The Sermon on the Mount remains one of the most unique texts in the Bible. Though Jesus’s sermon simmers with deep theological truth that militates against the secular conscience, those living well outside the confines of the established church still find the treatise to be a wonderful source of inspiration and insight. After all, most souls who have languished under bad bosses, corrupt political systems, and cruel neighbors long for a world defined by love, peace, and justice. For example, both those who pray for hours in a state of heightened spirituality and those who stumble about the streets for hours in a state of inebriation can resonate with the golden rule found in Matthew 12:7: “whatever you wish that others would do to you, do also to them.”

The fact that both atheists such as Richard Dawkins and that pastors such as John Stott can find much to praise in the Sermon on the Mount raises an important question: “Who is the Sermon on the Mount for?” In other words, can atheist live out Jesus’s message or is it a unique message for Jesus’s followers?

A Kingdom Ethic For A Kingdom People

According to Jesus and to the New Testament authors, the Sermon on the Mount is a Kingdom ethic for a Kingdom people.  Both Matthew 5 and its sister passage in Luke 6 affirm that the Sermon was delivered to by Jesus to his disciples. Jesus’s message is not for the crowds of this world. It is for those who are willing to sit at the feet of Jesus to hear his words. To achieve the ethic of the kingdom, men and women must willingly submit to the full teaching of Jesus which stretches across all 66 books of the Bible. Jesus came to fulfill the law.

Listen to the Law

The Law, the spoken words of God, prove essential to our understanding of the kingdom of God. Humanity’s failure to heed God’s teaching necessitated Jesus’s famed sermon. He preaches it and seeks to reconstitute the kingdom of God because Adam and Eve had destroyed the kingdom of God thousands of years ago. In Genesis 3:1-7, the first royal couple eats the fruit of the tree “that is in the midst of the garden (3).” The first expression of pride comes about because Adam ceased to listen to the words of God, preferring the insights of his bride Eve to the wisdom from above. The failure to heed the voice of God led to humanities expulsion from the kingdom of God. To regain the kingdom of God, men and women must once again heed the voice of God. Jesus explicitly states this idea in Matthew 5:19: “Whoever relaxes one of the least of these commandments and teaches others to do the same will be called least in the kingdom of heaven, but whoever does them and teaches them will be called great in the kingdom of heaven.” Kingdom power resides in the words of God.

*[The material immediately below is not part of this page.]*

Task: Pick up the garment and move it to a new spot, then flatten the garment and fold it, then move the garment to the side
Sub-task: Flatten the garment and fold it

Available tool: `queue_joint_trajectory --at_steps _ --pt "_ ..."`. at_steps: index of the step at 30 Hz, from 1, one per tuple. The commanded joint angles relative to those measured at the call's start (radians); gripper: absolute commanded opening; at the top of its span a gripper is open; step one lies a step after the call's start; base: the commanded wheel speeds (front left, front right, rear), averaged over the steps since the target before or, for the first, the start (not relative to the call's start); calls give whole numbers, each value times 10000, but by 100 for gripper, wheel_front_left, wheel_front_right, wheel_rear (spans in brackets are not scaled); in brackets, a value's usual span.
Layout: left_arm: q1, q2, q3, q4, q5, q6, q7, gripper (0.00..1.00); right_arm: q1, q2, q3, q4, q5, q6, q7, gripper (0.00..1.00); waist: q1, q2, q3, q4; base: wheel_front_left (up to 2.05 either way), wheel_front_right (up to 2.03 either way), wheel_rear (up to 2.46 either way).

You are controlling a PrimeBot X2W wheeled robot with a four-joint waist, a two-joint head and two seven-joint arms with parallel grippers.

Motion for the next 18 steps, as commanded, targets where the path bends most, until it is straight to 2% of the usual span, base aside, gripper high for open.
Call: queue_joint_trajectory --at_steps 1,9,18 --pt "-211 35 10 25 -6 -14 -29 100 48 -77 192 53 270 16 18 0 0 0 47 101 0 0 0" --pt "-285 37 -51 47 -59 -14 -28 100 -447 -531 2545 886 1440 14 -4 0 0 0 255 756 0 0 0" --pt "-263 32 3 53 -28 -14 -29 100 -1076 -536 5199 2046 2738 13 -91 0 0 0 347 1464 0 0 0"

Jesus Says, “You Can’t Do It Alone”

Those who reject Jesus’s words cannot hope to live out the Sermon on the Mount. Jesus does not applaud us for maintaining the generic level of goodness that society can attain at times. For example, in Matthew 7:27-30, Jesus does not pat husbands on the back because they had the self-control not to sleep with their secretary or a prostitute. The Son of God looks past external goodness. He says the law must control the hidden depths of the heart. “But I say to you that everyone who looks at a woman with lustful intent has already committed adultery with her in his heart.” Instead of applauding the man for keeping his pants on, Jesus takes issues with all the times the man has looked at a woman other than his wife and thought about bedding her. As a coworker once noted, this standard of goodness is “impossible.” The liberal theologian Richard Niebuhr concurs writing that Jesus, “does not direct attention away from this world to another but from all worlds…to the one who creates all worlds, who is the other of all worlds (29).”  No man or women in his or her own strength can live out the Sermon on the Mount. No one can reach the ethic of the kingdom apart for the ruler of that God for it is other worldly.  The kingdom ethic is for a kingdom people.

The Hope

Though humanity’s inability to live out the kingdom ethic should cast a shadow of despair over those who have refused to sit down with Jesus’s disciples atop the mountain, hope has not been vanquished. The path to hope runs through that despair. When men and women give up their aspirations of bringing the kingdom of heaven to earth through human effort, then and only then will they be able to finally see the beauty of the cross and the empty tomb. They can finally realize that Jesus has done for them what they could never do for themselves. This poverty of spirit and mourning over sin leads the soul into the kingdom of heaven and to everlasting comfort. The kingdom ethic is for a kingdom people, a people who value the words of God. Stop working. Come sit at the feet of Jesus.